# No direction, time running out, someone help, please.



## ElectricHead (Jun 3, 2011)

I've been waiting on some light bulb to click on for far too long in regard to finding that career path that just whispers my name like a droning in my head.

I take career aptitude tests, or whatever they're called, and everything points to the health field, physical or mental. Nothing really stands out for me and I often get the result "occupational therapy" but it just doesn't really sound that appealling to me. I know it's a great match for many INFP people and the purpose of living a life to help others sounds great. Just that, it really doesn't interest me.
I did look into nutritionists and thought, "hey, that actually sounds great", although I have only read a few paragraphs on ehow.com. So if anyone knows anything about that field and thinks that it might fit an INFP pretty well, I'm all ears (or eyes, since it's a computer screen, whatever).

Things I'm decent at. Helping motivate people, such as making sure they hit the gym when they need someone to keep them from being lazy or slack, and helping them get over depression and whatnot (have helped more than a few friends with this). 

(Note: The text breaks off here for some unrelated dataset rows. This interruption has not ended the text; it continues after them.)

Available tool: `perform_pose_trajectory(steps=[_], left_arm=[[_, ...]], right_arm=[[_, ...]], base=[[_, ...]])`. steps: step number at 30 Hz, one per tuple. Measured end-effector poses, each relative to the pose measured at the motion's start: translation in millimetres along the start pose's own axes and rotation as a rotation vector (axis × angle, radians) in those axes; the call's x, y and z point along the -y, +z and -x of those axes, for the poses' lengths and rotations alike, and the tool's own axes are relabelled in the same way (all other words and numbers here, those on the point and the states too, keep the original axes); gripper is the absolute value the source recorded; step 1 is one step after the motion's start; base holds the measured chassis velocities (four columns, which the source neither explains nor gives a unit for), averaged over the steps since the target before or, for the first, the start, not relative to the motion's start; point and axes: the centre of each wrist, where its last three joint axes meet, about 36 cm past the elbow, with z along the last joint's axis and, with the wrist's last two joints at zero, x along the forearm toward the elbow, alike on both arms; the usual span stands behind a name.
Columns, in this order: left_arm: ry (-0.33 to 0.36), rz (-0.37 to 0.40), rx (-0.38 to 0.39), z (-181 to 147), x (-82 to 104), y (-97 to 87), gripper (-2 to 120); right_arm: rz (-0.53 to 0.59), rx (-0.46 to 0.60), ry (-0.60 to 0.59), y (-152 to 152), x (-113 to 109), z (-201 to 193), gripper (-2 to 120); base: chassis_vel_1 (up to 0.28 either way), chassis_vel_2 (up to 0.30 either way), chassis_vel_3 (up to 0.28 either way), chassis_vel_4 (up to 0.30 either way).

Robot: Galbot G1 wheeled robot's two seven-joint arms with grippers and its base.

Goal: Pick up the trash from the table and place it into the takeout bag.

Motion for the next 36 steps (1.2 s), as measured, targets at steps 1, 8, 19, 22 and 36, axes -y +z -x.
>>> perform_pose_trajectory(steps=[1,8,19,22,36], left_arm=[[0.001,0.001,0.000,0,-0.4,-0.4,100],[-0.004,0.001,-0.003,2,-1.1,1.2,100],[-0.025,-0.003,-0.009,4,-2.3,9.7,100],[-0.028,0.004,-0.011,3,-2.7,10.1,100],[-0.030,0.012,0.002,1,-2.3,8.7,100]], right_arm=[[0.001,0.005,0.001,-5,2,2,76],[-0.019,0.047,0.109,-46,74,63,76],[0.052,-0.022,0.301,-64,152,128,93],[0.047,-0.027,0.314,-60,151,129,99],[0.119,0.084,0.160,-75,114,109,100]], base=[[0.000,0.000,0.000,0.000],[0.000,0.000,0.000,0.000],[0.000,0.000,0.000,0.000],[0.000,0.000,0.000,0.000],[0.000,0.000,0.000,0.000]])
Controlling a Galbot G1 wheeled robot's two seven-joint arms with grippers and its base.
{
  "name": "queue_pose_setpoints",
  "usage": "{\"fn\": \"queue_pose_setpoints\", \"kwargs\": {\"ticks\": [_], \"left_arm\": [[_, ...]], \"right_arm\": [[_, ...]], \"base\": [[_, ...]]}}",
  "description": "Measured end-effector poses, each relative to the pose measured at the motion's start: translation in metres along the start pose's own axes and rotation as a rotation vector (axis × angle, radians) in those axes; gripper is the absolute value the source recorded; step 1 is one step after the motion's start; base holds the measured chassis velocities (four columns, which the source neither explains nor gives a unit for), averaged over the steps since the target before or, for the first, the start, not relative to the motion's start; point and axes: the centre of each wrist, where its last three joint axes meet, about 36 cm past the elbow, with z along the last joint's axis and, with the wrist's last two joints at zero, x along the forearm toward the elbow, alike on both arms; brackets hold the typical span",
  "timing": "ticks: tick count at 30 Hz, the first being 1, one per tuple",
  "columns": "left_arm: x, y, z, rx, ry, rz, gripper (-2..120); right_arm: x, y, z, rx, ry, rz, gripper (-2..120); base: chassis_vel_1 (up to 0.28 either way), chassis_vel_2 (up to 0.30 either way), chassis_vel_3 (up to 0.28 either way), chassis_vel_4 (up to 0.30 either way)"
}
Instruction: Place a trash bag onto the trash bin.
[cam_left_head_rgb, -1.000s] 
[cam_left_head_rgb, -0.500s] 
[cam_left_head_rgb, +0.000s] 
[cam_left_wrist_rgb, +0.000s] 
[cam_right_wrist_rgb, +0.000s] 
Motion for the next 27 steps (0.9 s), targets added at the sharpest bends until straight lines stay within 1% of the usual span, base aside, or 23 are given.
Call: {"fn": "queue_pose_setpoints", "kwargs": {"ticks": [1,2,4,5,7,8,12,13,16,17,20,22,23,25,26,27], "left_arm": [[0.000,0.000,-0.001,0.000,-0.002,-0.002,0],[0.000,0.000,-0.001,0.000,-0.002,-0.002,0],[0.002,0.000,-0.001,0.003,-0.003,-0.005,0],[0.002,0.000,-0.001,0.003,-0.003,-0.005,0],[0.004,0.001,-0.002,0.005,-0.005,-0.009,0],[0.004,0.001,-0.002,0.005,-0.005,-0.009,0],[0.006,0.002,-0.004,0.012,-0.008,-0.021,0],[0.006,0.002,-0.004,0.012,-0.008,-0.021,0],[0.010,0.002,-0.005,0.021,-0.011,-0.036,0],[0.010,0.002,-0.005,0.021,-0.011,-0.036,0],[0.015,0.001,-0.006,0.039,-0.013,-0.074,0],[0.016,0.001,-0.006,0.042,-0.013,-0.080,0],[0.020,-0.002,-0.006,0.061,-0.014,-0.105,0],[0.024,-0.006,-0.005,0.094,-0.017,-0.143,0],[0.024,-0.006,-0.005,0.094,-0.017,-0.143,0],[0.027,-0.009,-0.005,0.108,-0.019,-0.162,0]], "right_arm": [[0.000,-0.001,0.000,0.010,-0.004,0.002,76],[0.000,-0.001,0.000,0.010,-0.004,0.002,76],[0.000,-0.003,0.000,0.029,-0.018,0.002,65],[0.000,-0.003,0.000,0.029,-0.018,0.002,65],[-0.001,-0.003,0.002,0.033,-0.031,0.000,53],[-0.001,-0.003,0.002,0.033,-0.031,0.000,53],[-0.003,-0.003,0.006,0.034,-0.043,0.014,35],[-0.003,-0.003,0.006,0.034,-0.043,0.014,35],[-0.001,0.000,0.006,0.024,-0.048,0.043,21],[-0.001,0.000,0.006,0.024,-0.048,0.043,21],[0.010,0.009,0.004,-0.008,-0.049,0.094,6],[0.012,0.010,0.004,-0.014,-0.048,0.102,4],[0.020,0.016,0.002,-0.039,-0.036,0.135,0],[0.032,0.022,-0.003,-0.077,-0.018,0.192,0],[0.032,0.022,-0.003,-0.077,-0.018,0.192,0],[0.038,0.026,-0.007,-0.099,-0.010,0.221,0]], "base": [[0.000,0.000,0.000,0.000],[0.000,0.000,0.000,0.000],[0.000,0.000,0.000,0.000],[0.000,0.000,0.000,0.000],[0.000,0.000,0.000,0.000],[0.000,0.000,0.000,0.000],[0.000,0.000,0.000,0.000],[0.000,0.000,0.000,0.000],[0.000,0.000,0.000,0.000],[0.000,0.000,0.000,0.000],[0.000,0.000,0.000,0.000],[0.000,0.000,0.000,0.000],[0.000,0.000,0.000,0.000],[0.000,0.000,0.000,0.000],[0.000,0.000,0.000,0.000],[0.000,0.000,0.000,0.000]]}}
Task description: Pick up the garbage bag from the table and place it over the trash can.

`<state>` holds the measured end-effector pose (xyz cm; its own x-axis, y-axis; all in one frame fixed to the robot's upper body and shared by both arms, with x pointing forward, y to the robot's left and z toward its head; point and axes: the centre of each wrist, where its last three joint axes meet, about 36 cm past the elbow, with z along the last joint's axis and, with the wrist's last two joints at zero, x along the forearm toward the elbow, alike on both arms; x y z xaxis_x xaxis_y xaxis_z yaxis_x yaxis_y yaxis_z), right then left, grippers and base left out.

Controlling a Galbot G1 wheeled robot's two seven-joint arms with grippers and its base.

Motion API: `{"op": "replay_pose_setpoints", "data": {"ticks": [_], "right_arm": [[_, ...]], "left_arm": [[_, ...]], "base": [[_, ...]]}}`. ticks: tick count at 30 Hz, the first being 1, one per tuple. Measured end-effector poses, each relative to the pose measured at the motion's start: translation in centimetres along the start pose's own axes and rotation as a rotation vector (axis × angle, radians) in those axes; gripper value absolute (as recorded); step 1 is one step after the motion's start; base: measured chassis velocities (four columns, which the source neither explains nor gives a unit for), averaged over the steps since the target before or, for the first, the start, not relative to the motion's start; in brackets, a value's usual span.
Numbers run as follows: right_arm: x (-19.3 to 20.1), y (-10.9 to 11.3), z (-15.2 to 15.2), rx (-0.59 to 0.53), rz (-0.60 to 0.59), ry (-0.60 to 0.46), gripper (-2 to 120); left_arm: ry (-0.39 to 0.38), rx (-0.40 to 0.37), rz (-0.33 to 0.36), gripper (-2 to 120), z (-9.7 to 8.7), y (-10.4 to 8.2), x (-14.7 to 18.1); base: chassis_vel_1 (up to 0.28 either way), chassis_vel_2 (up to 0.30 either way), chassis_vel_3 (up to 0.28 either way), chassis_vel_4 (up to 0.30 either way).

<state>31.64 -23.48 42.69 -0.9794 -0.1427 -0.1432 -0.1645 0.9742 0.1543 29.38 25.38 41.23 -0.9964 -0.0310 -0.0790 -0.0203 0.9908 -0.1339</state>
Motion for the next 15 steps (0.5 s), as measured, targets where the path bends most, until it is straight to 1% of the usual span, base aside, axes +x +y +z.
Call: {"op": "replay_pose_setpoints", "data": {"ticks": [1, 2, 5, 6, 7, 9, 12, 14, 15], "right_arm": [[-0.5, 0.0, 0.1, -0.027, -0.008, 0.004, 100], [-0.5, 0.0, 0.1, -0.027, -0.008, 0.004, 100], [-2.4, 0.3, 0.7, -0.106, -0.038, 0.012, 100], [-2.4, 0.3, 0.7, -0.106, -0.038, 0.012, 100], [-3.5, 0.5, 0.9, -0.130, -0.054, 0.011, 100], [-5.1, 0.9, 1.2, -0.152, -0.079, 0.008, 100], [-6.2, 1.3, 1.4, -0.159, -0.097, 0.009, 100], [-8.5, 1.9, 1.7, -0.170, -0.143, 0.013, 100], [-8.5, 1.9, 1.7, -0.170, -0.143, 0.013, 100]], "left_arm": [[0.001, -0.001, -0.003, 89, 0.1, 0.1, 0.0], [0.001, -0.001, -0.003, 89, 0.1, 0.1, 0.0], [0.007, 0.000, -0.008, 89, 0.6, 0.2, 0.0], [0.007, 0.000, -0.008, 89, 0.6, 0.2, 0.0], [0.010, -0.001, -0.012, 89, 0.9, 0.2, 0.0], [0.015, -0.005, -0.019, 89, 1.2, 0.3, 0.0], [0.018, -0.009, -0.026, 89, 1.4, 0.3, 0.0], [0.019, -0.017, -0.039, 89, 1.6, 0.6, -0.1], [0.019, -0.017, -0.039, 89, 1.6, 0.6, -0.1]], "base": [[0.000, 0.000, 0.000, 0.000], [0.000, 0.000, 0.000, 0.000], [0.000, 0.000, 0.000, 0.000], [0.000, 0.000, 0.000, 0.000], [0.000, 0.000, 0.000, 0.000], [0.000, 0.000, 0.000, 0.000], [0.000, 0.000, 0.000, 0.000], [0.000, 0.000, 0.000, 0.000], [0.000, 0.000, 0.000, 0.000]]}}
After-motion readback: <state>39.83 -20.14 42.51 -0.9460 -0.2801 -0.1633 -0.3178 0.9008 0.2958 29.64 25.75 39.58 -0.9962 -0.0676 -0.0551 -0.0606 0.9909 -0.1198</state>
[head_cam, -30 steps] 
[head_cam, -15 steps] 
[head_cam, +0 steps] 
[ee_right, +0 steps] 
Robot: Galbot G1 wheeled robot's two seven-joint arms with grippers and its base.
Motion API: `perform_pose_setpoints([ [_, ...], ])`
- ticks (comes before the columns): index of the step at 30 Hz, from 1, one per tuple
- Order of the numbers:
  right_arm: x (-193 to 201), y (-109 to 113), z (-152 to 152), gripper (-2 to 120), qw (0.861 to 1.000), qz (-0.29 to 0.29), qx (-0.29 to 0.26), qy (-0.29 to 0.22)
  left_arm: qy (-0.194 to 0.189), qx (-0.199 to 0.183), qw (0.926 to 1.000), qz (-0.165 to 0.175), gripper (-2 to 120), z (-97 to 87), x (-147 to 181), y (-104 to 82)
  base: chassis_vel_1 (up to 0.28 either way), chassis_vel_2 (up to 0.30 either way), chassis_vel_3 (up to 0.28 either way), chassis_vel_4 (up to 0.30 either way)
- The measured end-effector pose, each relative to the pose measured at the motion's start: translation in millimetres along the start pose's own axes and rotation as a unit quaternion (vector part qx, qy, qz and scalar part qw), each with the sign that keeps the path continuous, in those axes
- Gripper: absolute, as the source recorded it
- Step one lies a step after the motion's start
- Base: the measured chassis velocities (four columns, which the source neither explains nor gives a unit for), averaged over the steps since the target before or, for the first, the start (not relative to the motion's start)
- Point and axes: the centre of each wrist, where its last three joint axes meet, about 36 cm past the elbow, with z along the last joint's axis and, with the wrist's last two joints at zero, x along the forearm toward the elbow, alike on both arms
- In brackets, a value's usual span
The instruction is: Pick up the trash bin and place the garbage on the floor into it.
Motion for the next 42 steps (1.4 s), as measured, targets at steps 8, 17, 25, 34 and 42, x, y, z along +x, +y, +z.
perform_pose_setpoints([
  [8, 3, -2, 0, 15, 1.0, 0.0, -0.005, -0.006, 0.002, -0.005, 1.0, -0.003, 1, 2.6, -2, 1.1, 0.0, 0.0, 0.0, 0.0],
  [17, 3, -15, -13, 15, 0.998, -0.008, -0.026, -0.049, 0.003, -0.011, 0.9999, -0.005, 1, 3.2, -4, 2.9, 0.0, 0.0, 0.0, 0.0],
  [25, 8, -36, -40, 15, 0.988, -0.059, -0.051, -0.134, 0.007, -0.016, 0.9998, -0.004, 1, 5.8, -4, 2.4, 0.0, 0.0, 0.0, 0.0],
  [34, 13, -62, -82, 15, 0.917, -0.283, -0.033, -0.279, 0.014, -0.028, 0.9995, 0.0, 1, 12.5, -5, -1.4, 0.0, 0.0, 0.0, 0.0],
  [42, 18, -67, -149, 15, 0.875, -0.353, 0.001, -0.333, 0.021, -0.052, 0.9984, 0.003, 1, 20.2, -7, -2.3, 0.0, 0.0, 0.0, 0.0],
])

I kind of weirdly like to create or structure things to become beneficial for a group, such as while playing franchise mode on Madden, I prefer playing the manager off season part even more than the actual games themselves, however becoming an NFL General Manager is out of reach for me. I have a million ideas at work that I think would benefit all of us in various ways, some big, some small, but they fall on deaf ears.

I used to be both into writing and playing music and writing fiction, as well as was a very good student in art class, but have been out of practice so long I think I've lost all creativety. 

I'm naturally empathetic, but find it easy to stay objective and can seem apathetic. I say this because I handle phone calls from patients about their bills, and normally they'll start the call angry, but we'll end the call much better mood regardless of whether the resolution ended in their favor or not. I like to study and observe people also.

Things I'm not good at. - I can be professional for short bursts when involved with communication at work and whatnot, but I am not a people person at all. I like people, I just suck at talking to them unless there is some connection right away, which is extremely rare. I want to help people but am not bleeding heart about it. 

Working in rigid environments with a lot of nitpicky rules. I need flexibility or I become trapped, stressed, frustrated, and angry at authority, and ultimately deeply depressed.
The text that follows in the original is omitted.